Task directions: All of the lines below should be output exactly as shown.

Data provided:
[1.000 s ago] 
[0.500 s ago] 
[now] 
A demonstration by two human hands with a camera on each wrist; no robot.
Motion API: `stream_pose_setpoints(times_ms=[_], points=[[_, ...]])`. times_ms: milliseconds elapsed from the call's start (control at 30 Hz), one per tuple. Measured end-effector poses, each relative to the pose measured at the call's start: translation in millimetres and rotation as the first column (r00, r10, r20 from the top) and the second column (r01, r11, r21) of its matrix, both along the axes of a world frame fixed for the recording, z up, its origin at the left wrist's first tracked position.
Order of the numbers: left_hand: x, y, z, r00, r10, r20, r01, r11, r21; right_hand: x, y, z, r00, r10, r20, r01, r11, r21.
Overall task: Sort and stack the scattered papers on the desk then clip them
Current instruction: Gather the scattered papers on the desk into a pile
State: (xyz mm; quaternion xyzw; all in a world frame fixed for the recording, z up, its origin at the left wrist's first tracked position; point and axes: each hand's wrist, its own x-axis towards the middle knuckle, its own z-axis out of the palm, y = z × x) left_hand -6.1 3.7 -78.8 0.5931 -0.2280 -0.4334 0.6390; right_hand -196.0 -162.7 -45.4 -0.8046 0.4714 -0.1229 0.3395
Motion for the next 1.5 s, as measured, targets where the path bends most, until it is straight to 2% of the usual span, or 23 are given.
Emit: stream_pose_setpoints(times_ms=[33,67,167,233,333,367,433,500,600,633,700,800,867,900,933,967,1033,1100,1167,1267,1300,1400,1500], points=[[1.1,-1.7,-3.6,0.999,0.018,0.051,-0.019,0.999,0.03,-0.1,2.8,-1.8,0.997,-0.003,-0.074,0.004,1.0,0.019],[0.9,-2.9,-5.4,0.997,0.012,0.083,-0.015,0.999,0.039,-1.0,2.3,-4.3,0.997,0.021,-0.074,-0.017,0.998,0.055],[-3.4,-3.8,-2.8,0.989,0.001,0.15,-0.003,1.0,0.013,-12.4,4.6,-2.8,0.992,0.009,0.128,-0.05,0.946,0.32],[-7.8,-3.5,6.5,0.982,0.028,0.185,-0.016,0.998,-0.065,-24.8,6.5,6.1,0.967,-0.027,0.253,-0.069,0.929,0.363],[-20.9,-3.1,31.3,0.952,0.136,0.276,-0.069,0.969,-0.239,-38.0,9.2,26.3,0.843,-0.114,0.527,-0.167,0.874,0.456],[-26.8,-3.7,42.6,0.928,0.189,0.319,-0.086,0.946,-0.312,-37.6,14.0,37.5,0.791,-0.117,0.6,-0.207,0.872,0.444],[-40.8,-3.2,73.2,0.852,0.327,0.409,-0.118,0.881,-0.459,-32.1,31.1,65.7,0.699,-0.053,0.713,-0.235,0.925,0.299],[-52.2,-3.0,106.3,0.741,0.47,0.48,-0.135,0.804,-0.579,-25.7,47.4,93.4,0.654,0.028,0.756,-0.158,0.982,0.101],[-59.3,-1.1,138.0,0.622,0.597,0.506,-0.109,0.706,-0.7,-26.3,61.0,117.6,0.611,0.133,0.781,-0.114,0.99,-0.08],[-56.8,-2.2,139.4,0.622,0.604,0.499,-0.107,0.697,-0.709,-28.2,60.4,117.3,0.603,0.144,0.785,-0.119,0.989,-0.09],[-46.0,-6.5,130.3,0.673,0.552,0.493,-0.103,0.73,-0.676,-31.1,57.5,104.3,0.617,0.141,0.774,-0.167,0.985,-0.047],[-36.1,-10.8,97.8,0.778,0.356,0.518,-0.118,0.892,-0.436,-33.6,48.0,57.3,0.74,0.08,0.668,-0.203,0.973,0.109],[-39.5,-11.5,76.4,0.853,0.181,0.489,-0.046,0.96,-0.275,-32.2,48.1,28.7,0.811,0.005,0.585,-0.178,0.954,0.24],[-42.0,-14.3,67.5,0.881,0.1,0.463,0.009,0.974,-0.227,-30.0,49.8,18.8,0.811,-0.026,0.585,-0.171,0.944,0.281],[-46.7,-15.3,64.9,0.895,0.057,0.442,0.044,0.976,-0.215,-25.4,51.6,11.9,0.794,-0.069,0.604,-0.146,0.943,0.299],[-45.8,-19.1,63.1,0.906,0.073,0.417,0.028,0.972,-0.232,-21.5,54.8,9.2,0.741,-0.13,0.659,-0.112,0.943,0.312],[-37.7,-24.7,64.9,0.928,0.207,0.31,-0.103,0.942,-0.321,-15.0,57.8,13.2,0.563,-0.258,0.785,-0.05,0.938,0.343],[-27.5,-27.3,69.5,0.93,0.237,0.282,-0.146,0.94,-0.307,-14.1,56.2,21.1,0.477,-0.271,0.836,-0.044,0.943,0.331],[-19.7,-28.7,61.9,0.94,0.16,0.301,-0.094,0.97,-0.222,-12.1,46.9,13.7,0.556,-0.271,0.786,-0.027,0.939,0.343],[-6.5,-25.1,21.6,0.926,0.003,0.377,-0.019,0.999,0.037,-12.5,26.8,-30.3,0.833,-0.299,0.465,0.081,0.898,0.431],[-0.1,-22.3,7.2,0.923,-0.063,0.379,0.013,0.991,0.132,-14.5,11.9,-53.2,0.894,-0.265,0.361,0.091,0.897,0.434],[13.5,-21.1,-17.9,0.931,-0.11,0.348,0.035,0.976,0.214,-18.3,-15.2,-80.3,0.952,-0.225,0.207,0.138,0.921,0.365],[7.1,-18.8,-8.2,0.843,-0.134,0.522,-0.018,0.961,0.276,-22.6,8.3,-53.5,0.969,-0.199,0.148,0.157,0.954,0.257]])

Task solution:
[1.000 s ago] 
[0.500 s ago] 
[now] 
A demonstration by two human hands with a camera on each wrist; no robot.
Motion API: `stream_pose_setpoints(times_ms=[_], points=[[_, ...]])`. times_ms: milliseconds elapsed from the call's start (control at 30 Hz), one per tuple. Measured end-effector poses, each relative to the pose measured at the call's start: translation in millimetres and rotation as the first column (r00, r10, r20 from the top) and the second column (r01, r11, r21) of its matrix, both along the axes of a world frame fixed for the recording, z up, its origin at the left wrist's first tracked position.
Order of the numbers: left_hand: x, y, z, r00, r10, r20, r01, r11, r21; right_hand: x, y, z, r00, r10, r20, r01, r11, r21.
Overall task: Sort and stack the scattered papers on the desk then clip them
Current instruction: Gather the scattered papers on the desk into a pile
State: (xyz mm; quaternion xyzw; all in a world frame fixed for the recording, z up, its origin at the left wrist's first tracked position; point and axes: each hand's wrist, its own x-axis towards the middle knuckle, its own z-axis out of the palm, y = z × x) left_hand -6.1 3.7 -78.8 0.5931 -0.2280 -0.4334 0.6390; right_hand -196.0 -162.7 -45.4 -0.8046 0.4714 -0.1229 0.3395
Motion for the next 1.5 s, as measured, targets where the path bends most, until it is straight to 2% of the usual span, or 23 are given.
Emit: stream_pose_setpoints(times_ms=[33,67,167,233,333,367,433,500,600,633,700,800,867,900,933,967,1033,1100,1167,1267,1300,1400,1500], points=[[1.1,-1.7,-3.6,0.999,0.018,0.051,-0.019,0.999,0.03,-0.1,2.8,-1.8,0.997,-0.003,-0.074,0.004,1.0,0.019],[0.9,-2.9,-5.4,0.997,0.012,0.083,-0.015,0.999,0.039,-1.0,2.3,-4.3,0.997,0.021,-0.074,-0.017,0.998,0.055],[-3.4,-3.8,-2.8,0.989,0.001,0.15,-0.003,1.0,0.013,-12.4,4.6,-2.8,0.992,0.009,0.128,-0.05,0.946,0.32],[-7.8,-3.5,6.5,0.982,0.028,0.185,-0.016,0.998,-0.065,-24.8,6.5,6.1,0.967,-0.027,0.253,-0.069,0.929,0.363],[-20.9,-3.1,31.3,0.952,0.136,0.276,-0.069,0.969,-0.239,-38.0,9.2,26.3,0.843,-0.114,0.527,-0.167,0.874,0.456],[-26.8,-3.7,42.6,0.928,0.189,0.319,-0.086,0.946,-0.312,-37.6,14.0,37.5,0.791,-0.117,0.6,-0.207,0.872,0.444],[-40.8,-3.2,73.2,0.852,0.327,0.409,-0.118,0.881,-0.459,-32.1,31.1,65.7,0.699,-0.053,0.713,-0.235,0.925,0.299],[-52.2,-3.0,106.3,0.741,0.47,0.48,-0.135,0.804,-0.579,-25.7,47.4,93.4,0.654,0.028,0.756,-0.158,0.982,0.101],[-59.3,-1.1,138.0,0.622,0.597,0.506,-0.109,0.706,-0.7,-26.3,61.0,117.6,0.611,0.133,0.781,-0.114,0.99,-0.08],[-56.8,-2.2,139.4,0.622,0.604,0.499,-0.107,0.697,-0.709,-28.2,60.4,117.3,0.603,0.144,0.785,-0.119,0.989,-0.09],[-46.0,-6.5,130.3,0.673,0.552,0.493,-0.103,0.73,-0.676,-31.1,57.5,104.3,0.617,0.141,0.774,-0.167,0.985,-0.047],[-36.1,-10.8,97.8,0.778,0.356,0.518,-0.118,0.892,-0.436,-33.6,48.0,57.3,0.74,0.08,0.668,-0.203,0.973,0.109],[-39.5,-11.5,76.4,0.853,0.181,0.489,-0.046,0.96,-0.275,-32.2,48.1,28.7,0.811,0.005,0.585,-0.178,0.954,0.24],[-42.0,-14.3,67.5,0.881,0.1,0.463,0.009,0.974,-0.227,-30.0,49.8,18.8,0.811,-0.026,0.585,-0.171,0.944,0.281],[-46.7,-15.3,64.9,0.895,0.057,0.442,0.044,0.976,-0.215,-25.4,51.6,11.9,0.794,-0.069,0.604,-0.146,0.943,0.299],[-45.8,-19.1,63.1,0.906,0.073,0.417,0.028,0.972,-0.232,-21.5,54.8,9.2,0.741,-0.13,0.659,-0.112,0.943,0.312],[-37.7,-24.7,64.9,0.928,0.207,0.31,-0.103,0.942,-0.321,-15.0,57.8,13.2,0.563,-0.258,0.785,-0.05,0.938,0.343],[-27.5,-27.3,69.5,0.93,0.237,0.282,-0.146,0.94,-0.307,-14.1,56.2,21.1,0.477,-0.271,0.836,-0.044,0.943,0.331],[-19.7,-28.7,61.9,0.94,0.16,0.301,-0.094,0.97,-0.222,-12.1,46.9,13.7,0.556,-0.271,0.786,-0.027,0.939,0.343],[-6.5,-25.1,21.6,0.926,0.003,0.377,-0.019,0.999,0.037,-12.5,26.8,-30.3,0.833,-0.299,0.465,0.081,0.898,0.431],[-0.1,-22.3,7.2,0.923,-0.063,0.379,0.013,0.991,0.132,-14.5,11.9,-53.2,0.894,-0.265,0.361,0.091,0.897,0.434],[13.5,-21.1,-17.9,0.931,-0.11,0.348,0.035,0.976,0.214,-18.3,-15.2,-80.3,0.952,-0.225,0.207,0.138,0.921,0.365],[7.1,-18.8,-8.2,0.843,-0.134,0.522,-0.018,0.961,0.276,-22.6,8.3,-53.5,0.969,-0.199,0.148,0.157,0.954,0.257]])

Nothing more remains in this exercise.